Note here we set the theme and pass the palette and font size as paramters. To learn more about this and the various options, see the seaborn aesthetics tutorial

6.2. What is Tidy Data?#

Read in the three csv files described below and store them in a dictionary

url_base = 'https://raw.githubusercontent.com/rhodyprog4ds/rhodyds/main/data/'

data_filename_list = ['study_a.csv','study_b.csv','study_c.csv']

Here we can use a dictionary comprehension

example_data = {datafile.split('.')[0]:pd.read_csv(url_base+datafile) for datafile in data_filename_list}
  • this is a dictionary comprehension which is like a list comprehension, but builds a dictionary instead.

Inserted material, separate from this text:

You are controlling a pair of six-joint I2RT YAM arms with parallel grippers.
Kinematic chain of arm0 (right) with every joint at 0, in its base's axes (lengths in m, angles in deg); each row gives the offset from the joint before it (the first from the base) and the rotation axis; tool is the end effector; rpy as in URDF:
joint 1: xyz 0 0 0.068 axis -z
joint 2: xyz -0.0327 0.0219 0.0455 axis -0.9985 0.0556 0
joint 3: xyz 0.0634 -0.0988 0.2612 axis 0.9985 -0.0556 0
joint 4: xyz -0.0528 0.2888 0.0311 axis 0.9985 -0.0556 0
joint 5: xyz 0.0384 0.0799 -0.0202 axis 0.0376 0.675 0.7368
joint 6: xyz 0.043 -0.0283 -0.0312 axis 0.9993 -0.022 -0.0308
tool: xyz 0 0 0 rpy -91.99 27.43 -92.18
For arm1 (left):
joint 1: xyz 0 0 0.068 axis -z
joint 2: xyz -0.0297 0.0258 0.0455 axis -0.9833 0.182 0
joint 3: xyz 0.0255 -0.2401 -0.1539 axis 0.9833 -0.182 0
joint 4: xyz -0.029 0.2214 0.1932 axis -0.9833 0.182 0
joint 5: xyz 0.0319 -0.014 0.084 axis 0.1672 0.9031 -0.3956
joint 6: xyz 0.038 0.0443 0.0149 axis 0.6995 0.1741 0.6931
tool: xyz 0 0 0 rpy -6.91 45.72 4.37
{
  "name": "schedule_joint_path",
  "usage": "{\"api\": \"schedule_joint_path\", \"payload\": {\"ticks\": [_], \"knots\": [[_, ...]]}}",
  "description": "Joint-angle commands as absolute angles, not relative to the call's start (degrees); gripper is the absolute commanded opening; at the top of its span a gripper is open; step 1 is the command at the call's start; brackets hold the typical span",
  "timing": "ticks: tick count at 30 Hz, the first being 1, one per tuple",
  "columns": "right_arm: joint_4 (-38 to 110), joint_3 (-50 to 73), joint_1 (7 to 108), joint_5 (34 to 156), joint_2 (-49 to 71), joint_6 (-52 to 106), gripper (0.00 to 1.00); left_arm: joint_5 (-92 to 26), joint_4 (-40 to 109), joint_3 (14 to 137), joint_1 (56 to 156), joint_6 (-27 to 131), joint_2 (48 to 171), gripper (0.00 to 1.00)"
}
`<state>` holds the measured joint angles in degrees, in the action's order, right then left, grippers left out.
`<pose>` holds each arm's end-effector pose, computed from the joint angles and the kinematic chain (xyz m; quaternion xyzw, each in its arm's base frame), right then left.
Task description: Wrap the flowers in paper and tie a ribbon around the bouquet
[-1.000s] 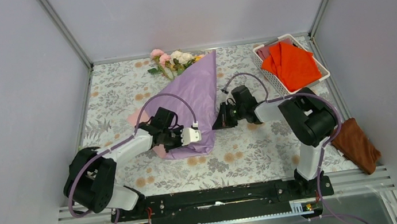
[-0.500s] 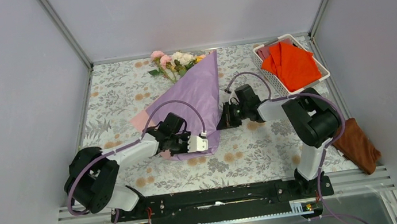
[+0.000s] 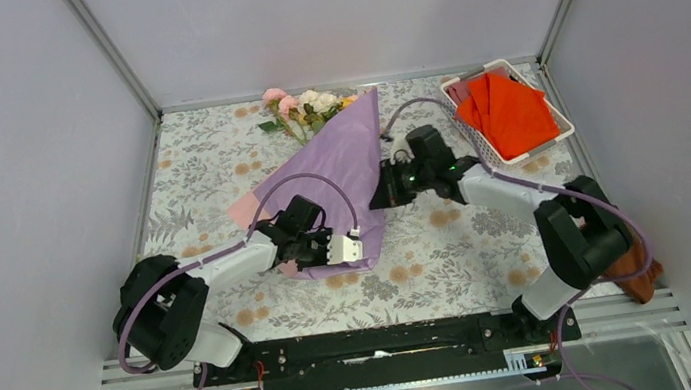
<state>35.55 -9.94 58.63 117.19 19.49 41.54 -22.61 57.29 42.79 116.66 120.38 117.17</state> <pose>0.3175 0.1952 0.2114 -0.1660 0.8544 0.3913 0.2989 0.2157 -0.1811 0.1318 0.7291 0.6312 -0.1169 0.2376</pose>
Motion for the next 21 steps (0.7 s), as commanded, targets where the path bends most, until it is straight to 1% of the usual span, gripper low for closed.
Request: {"api": "schedule_joint_path", "payload": {"ticks": [1,4,9,14,15,16,17,18,19,21], "knots": [[42.85,-10.47,50.71,128.73,26.71,47.34,0.05,-23.76,57.33,40.66,116.90,120.59,119.34,0.00],[51.49,-12.62,49.21,133.29,31.43,53.69,0.00,-23.85,57.40,40.17,116.91,120.31,119.04,0.00],[59.74,-17.25,48.55,134.01,36.32,58.79,0.00,-23.30,57.07,39.44,116.86,120.08,118.22,0.00],[50.43,-18.58,47.61,125.94,39.45,53.45,0.00,-22.76,57.40,41.76,116.55,115.70,118.19,0.00],[48.94,-18.83,47.61,123.76,39.66,52.69,0.00,-22.05,57.69,42.37,116.08,114.07,117.60,0.19],[47.62,-18.95,47.61,121.91,39.94,52.20,0.00,-21.29,57.99,43.13,115.28,112.20,116.79,0.35],[46.79,-19.08,47.58,120.41,40.04,51.90,0.00,-20.40,58.59,44.28,114.38,109.27,115.89,0.49],[46.19,-19.12,47.61,119.03,40.06,51.81,0.00,-19.75,59.37,45.63,112.97,106.20,115.06,0.61],[45.89,-19.18,47.59,117.84,39.94,51.82,0.00,-19.30,60.12,47.52,111.02,102.40,114.18,0.68],[45.94,-19.52,47.58,115.76,39.30,52.17,0.00,-18.24,62.02,52.53,104.86,94.26,113.37,0.74]]}}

  • split is a string method that splits the string at the given character and returns a list

  • [0] then takes the first item out

  • : makes the part to the left a key and rigt the value

  • we can add strings to combine them

6.2.1. Breakign down that comprehension#

Tip

This section also illustrates a way you can work to understand any piece of code: take small sections and run them one at a time

We can do smaller examples of each step.

First a tiny dictionary comprehension

{char:ord(char) for char in 'abcdef'}
{'a': 97, 'b': 98, 'c': 99, 'd': 100, 'e': 101, 'f': 102}

this gives us the ascii number for each character in that string with the char as key and ord(char)’s output as the value. Note that it runs the code assigned in the value because of the () doing the function call.

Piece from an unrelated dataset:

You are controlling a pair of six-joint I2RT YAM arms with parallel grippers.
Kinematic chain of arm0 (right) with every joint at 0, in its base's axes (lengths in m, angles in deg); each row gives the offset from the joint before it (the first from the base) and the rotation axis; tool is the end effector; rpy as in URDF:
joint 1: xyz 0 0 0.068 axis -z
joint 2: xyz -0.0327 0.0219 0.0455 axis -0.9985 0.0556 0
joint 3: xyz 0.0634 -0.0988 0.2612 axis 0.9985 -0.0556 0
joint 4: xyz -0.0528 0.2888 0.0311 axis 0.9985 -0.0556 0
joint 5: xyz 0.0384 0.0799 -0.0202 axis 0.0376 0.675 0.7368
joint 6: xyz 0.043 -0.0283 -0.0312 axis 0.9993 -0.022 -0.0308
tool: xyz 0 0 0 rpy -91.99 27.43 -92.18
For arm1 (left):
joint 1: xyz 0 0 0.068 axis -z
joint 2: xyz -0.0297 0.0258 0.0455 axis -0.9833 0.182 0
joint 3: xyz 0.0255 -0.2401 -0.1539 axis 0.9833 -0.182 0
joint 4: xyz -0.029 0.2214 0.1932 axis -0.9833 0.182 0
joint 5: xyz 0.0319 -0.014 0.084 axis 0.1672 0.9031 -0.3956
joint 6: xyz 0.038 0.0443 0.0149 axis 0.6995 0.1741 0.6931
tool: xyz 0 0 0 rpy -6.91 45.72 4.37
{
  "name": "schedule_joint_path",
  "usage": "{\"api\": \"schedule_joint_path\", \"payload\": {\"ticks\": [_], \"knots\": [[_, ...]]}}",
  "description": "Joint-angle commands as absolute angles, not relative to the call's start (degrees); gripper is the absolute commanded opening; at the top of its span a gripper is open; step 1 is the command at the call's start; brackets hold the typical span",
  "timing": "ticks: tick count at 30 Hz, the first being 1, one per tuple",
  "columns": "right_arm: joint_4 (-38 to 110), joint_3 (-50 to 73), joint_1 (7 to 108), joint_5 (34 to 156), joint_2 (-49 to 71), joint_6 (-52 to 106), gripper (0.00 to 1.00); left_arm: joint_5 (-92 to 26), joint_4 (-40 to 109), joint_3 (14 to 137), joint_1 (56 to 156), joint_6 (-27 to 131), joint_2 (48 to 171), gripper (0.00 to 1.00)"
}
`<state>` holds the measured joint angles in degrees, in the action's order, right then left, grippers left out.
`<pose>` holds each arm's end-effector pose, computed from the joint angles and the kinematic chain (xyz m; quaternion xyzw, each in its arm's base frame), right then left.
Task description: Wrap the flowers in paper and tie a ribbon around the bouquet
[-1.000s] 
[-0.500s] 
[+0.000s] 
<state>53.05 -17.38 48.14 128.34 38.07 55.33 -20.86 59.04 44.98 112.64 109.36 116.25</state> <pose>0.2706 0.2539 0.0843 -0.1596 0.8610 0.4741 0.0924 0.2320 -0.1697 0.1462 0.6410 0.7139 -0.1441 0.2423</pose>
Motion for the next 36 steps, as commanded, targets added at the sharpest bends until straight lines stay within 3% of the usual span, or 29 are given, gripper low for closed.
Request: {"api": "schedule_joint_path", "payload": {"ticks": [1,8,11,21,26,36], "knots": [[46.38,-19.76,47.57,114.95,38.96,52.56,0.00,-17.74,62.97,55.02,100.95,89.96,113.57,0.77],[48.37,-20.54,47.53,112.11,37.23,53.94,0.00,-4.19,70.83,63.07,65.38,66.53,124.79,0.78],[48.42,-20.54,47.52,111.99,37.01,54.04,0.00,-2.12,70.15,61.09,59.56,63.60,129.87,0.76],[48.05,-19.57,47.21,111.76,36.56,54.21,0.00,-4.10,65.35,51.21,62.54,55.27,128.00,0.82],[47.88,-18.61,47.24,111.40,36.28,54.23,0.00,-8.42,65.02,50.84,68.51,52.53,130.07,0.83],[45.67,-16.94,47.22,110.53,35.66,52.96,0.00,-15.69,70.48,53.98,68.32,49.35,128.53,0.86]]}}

Next the split method, we will use this sentence.

sentence = 'Next the split method, we will use this sentence.'
type(sentence), len(sentence)
(str, 49)

this is type str so we can use the string class methods in Python, such as split. As a str the len function tells us how many characters because a string is iterable over characters. We used this fact in the tiny dictionary above.

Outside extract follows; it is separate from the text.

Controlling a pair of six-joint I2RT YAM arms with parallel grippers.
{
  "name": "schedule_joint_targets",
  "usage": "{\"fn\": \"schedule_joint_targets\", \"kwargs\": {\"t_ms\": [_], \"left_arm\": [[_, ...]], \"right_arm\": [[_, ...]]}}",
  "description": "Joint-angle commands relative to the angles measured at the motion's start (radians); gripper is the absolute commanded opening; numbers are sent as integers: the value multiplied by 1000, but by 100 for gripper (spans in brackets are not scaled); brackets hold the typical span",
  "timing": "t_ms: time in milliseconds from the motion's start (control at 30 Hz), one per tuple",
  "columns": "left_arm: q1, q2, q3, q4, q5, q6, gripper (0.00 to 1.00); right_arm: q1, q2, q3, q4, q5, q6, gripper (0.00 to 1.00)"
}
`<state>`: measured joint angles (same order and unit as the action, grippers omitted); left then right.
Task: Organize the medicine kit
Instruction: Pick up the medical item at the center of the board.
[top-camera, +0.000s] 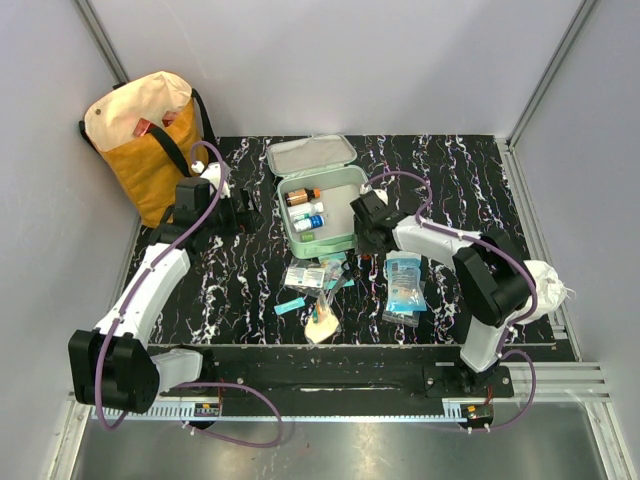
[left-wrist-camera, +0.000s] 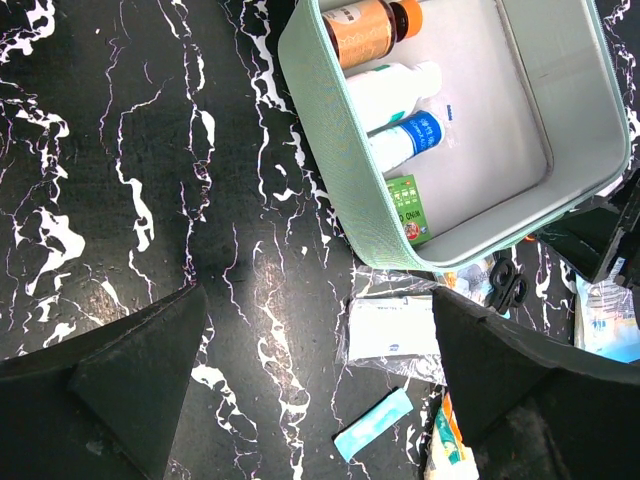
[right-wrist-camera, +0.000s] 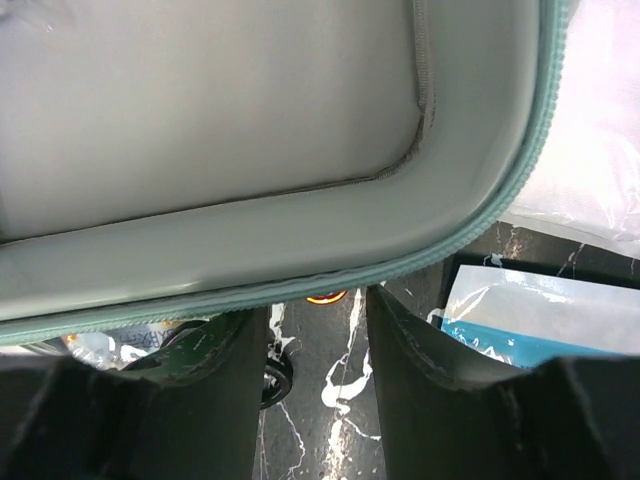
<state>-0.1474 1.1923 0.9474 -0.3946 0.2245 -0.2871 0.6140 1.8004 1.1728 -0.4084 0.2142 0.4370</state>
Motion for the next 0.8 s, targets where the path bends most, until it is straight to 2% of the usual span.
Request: {"fn": "schedule_joint_targets", "kwargs": {"t_ms": [0, 200, 367, 600, 667, 767], "left_arm": [[2, -28, 13, 42, 16, 11, 99], [0, -14, 11, 45, 27, 5, 99], [0, -5, 16, 46, 36, 3, 99], [0, -19, 2, 45, 15, 8, 99], [2, -19, 1, 42, 16, 6, 99], [2, -14, -2, 45, 18, 6, 99]], "right_arm": [[-7, -22, -56, 123, -12, -23, 49], [-5, -26, -153, 238, -29, -32, 48], [-7, -7, -168, 273, -21, -43, 48], [-5, 1, -173, 249, 10, -49, 40], [-7, 1, -167, 224, 19, -55, 31], [-5, -3, -159, 201, 43, -69, 31]]}}
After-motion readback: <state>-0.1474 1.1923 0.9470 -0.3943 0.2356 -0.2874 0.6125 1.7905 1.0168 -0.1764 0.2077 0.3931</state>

By default it splits at spaces

sentence.split()
['Next', 'the', 'split', 'method,', 'we', 'will', 'use', 'this', 'sentence.']

we can instead tell it on what string to split

clauses = sentence.split(',')
type(clauses)
list

split always returns a list, so we can pick the first item with [0]

clauses[0]
'Next the split method'

We can concatenate str objects with +

title = 'Dr.'
last = 'Brown'
title + last
'Dr.Brown'

6.2.2. the same data 3 ways#

We can pick a single on out this way

example_data['study_a']
name treatmenta treatmentb
0 John Smith - 2
1 Jane Doe 16 11
2 Mary Johnson 3 1

or with an additional import,

from IPython.display import display

THen we can iterate over the values in the dictionary ( the three dataframes) and see them all:

[display(df) for df in example_data.values()];
name treatmenta treatmentb
0 John Smith - 2
1 Jane Doe 16 11
2 Mary Johnson 3 1
intervention John Smith Jane Doe Mary Johnson
0 treatmenta - 16 3
1 treatmentb 2 11 1
person treatment result
0 John Smith a -
1 Jane Doe a 16
2 Mary Johnson a 3
3 John Smith b 2
4 Jane Doe b 11
5 Mary Johnson b 1

These three all show the same data, but let’s say we have two goals:

  • find the average effect per person across treatments

  • find the average effect per treatment across people

This works differently for these three versions.

For study_a we can easilty get the average per treatment, but to get the average per person, we have to go across rows, which we can do here, but doesn’t work as well with plotting

we can work across rows with the axis parameter if needed

For B, we get the average per person, but what about per treatment? again we have to go across rows instead.

For the third one, however, we can use groupby, because this one is tidy.

6.3. Encoding Missing values#

We can see the impact of a bad choice to represent a missing value with -

example_data['study_c'].dtypes
person       object
treatment    object
result       object
dtype: object

one non numerical value changed the whole column!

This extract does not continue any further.